Washington measles outbreak: Why we should fear this vaccine-preventable disease
What will it take for us to realize that our rights as U.S. citizens shouldn’t extend to allowing children to catch and transmit potentially fatal infections? A leading vaccine scientist suggests some alarming possibilities.
Measles is back.
As of Feb. 7, 55 cases of measles had been confirmed in Washington state. Almost all of the cases occurred in children younger than 10 whose parents had chosen not to vaccinate them. In response, the governor of Washington, Jay Inslee, declared a state of emergency.
The Washington state outbreak isn’t an isolated event. During the past few years, outbreaks of measles have occurred in New York, Minnesota, and California. The California outbreak spread into 25 states as well as Mexico and California and affected 189 people. Again, mostly children. And again, because their parents had chosen not to vaccinate them.
Why?
The simple answer is that we no longer fear the disease. But we should. Before the measles vaccine was introduced more than five decades ago, every year millions of American children suffered from measles, 48,000 were hospitalized, and 500 died. Typically, children died from severe pneumonia or dehydration. Less commonly, they died from encephalitis, when measles virus infected the brain. There was then and remains today no effective treatment for measles virus.
With the invention of a measles vaccine, however, all of that suffering and death disappeared. By 2000, measles was eliminated from our country. The only cases of measles that have occurred since 2000 were in people who traveled to the United States from countries where measles was common, like the Philippines. But the virus didn’t spread here because people were vaccinated.

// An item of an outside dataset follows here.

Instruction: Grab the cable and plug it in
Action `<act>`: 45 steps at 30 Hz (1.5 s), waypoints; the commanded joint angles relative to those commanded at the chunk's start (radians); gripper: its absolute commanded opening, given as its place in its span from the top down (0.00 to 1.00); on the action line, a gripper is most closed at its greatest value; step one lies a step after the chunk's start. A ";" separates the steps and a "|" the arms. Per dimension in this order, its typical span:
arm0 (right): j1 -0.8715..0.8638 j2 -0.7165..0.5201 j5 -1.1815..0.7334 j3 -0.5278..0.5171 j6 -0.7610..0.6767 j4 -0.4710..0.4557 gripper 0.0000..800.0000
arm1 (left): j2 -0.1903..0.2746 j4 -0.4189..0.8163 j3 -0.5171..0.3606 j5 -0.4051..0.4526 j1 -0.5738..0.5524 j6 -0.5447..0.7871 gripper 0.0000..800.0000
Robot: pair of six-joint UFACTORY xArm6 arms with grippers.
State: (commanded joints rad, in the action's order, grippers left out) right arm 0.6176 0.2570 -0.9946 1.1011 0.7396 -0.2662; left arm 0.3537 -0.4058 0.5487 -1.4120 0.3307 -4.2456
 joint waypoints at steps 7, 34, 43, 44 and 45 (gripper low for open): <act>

If these new outbreaks aren’t enough to sway lawmakers to act — to clamp down on state vaccine exemptions that are far too easy to obtain and far too prevalent — what will? What will it take for us to realize that our rights as U.S. citizens shouldn’t extend to allowing children to catch and transmit potentially fatal infections? I offer three frightening possibilities:
First, children are going to have to die. Right now, several hundred children a year are infected with measles. If we get to a few thousand cases a year, parents will once again be forced to watch children die needlessly from this disease.
Second, we experience the reemergence of other diseases that have been eliminated from this country — like polio or diphtheria. Polio is a perfect example. Only about 1 of every 200 people who are infected with poliovirus are paralyzed. Many of those infected are unknowingly shedding poliovirus in their stools. Because international travel is common, and because polio still occurs in the world, it is likely that people walk into international airports every year shedding poliovirus. If immunization rates drop far enough, polio could come back.

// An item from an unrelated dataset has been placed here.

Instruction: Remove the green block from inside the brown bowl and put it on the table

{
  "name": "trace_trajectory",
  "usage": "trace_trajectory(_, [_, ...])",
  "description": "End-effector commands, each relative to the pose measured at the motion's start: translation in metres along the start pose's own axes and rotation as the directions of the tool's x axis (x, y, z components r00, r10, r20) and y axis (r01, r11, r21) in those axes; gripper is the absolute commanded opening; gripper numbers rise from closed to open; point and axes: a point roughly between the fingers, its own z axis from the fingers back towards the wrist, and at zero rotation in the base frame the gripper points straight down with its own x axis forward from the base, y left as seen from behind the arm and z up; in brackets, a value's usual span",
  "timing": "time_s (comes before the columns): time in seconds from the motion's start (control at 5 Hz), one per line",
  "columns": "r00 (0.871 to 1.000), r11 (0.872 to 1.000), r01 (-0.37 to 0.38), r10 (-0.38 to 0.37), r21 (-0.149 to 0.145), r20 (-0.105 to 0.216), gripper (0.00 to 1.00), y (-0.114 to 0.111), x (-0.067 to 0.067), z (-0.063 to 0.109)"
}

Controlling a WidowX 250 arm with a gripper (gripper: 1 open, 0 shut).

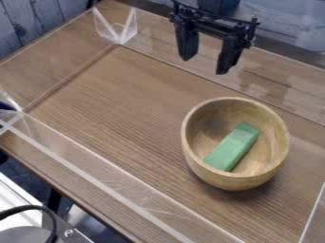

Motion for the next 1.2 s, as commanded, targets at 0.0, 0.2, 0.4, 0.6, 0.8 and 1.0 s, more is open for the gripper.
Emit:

Third, measles vaccine is given in combination with mumps and rubella vaccines. If parents aren’t giving children the measles vaccine, they also aren’t giving them a vaccine to prevent two other viral diseases. Although we eliminated rubella infections from the U.S. by 2005, there is no reason that rubella couldn’t come back. And if it does, the devastation caused by rubella will become obvious far more quickly than with measles.
Pregnant women who contract rubella during the first trimester have an 85 percent chance of delivering a child with severe, permanent defects of the eyes, ears, or heart. Before a rubella vaccine became available in 1969, one outbreak in Philadelphia in the early 1960s caused hundreds of spontaneous abortions, elective abortions, and children who were permanently disabled. Think of the fear engendered when Zika virus spread from South America into several southern states. People were horrified by television images of babies with abnormally small heads. But Zika virus, which causes birth defects in about 15 percent of first trimester infections, isn’t nearly as efficient at causing harm as rubella.

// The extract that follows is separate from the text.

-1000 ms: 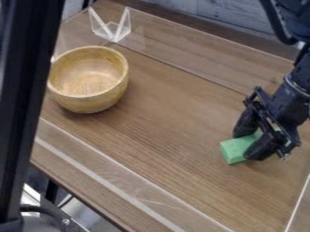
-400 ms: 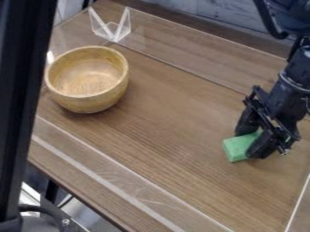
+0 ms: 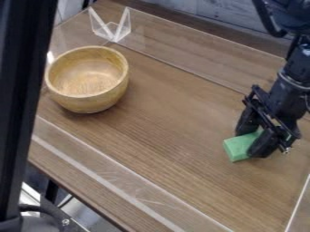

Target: Put the green block in the brown bowl

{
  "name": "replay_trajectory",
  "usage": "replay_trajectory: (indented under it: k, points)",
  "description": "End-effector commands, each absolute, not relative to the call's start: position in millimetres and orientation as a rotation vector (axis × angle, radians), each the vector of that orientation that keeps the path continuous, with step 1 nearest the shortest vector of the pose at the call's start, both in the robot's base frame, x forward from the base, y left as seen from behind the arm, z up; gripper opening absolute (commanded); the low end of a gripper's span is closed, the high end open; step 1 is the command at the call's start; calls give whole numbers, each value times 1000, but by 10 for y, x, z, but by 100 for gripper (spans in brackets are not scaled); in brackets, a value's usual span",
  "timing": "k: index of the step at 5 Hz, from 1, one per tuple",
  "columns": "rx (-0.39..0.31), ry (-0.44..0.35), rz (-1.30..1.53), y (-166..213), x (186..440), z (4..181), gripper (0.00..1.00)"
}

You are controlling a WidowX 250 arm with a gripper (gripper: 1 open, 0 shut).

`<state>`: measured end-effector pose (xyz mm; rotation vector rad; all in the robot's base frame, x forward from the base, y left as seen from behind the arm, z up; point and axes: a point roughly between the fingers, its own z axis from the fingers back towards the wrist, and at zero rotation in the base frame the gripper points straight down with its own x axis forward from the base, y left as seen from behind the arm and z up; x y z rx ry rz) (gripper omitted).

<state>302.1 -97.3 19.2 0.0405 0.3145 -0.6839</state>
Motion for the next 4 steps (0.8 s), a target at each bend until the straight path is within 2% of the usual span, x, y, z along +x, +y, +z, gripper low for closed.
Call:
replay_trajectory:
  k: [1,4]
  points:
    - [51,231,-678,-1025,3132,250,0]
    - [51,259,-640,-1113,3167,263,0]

Recently, in response to the Washington state measles outbreak, legislators held a public hearing to consider a bill to prevent unvaccinated children from entering public schools. To protest the bill, hundreds of anti-vaccine activists showed up, many from out of state. What these activists fail to realize, however, is that bills designed to increase immunization rates aren’t their enemy. Outbreaks of potentially fatal diseases, which have now swung popular opinion against them, are their enemy. And there is only one way to defeat outbreaks.
Paul A. Offit, MD, is the director of the Vaccine Education Center at the Children’s Hospital of Philadelphia and a professor of pediatrics at the Perelman School of Medicine at the University of Pennsylvania.